Часы у него шли точно – колокольный звон донесся из деревни в то самое мгновенье, когда их стрелки сошлись в верхней точке циферблата. Колокола звонили долго и радостно, но в чем смысл этой радости, далеко разносящейся вместе со звоном в морозном воздухе, Александр не понимал.
Он снял со столба ковш, наклонился к источнику… И в ту самую минуту, когда зачерпнул воды, услышал в лесу у себя за спиной вскрик. Сначала вскрик, потом крик, потом треск веток.
Александр швырнул ковш на снег и бросился туда, откуда только что пришел, – к светящейся тропинке, с которой и донеслись эти звуки.
Теперь ему было не до того, чтобы разбираться в оптических или каких там – мистических? – эффектах загадочного свечения. И то, что он видел происходящее в лесу отчетливо, как днем, наверняка объяснялось лишь тем, что глаза его привыкли к темноте.
На тропинке стоял на задних лапах медведь. То есть он и не на самой тропинке уже стоял, а у ствола сосны. Здесь, на Варзуге, деревья были не карликовые, как в лесотундре, а довольно высокие. И такое вот высокое дерево медведь обхватывал передними лапами, явно собираясь на него взобраться. Александр присмотрелся – на сосне темнела человеческая фигура. Она прижималась к стволу на высоте большей, чем медвежий рост, но добраться до нее зверю ничего не стоило. Именно это он, похоже, и намерен был сделать.
Оттуда, с дерева, уже не доносилось ни звука, ни крика.

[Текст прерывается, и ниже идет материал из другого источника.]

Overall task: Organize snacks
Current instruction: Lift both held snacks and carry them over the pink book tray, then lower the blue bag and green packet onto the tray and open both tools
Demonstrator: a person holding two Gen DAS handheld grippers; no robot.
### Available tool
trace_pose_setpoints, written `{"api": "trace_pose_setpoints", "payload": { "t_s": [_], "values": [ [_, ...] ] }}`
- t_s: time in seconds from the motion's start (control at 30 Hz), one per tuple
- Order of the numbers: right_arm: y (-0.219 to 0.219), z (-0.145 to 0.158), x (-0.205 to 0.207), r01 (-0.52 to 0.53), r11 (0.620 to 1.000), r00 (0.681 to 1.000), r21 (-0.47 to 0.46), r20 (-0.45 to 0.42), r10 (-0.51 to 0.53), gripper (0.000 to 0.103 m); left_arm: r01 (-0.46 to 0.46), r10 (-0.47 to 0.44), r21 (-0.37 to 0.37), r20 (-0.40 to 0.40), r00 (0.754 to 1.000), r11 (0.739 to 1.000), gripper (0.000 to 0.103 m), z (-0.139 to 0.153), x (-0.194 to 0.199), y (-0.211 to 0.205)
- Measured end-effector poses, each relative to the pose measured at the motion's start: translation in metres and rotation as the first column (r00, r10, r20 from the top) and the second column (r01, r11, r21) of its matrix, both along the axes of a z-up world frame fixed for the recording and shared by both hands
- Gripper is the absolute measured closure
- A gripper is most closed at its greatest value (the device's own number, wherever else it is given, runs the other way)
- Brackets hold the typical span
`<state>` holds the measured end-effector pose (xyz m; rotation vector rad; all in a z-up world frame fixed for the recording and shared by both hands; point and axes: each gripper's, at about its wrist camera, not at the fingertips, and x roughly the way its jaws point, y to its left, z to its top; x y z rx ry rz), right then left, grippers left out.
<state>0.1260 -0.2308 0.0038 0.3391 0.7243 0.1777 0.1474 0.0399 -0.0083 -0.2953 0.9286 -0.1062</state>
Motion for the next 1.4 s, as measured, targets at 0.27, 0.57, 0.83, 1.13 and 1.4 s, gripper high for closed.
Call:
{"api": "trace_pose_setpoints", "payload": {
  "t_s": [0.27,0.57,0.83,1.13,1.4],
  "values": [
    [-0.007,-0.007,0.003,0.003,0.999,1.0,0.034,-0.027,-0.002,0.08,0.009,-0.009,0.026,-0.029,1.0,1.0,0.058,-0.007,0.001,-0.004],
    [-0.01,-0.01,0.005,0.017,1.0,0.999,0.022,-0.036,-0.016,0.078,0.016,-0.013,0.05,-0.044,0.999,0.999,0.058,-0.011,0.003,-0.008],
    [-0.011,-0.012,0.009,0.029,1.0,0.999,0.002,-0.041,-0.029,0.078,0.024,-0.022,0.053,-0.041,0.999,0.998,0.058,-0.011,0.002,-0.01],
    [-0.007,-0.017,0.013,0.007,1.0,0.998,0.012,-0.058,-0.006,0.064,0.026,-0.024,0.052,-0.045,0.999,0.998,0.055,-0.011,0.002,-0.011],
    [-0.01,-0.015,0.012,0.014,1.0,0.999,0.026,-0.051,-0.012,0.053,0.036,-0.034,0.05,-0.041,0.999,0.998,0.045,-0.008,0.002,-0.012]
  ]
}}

Наверное, человек испугался настолько, что утратил способность кричать. И было чего испугаться: зимой по лесу мог бродить только медведь-шатун, а встреча с ним была едва ли не опаснее, чем встреча со львом в саванне.
Все это Александр понял в одно мгновенье. Времени на то, чтобы обдумывать ситуацию, у него не было. Медведь рыкнул и полез на дерево. Он лез по стволу быстро, может, из любопытства – кто это там на дереве маячит? – а может, и из бестолковой своей зимней злобы. И то и другое с неизбежностью должно было закончиться для вцепившегося в сосновый ствол человека трагически.
Александр вскинул карабин – и тут же опустил его. Стрелять в медведя было уже поздно: выстрелом снизу вверх он почти наверняка задел бы и сидящего на дереве человека. Думать, как именно следует поступить, было, собственно, тоже уже поздно.
– Эй! – крикнул Александр. – Эй, ну-ка сюда! Вот он я, не видишь, что ли?
Ему на секунду стало смешно: слишком уж осмысленно прозвучало его обращение к медведю. Зверь остановился, не добравшись до человека на сосне всего с полметра, не больше, и обернулся к Александру.
– Ко мне, ко мне! – повторил тот. – Слезай давай!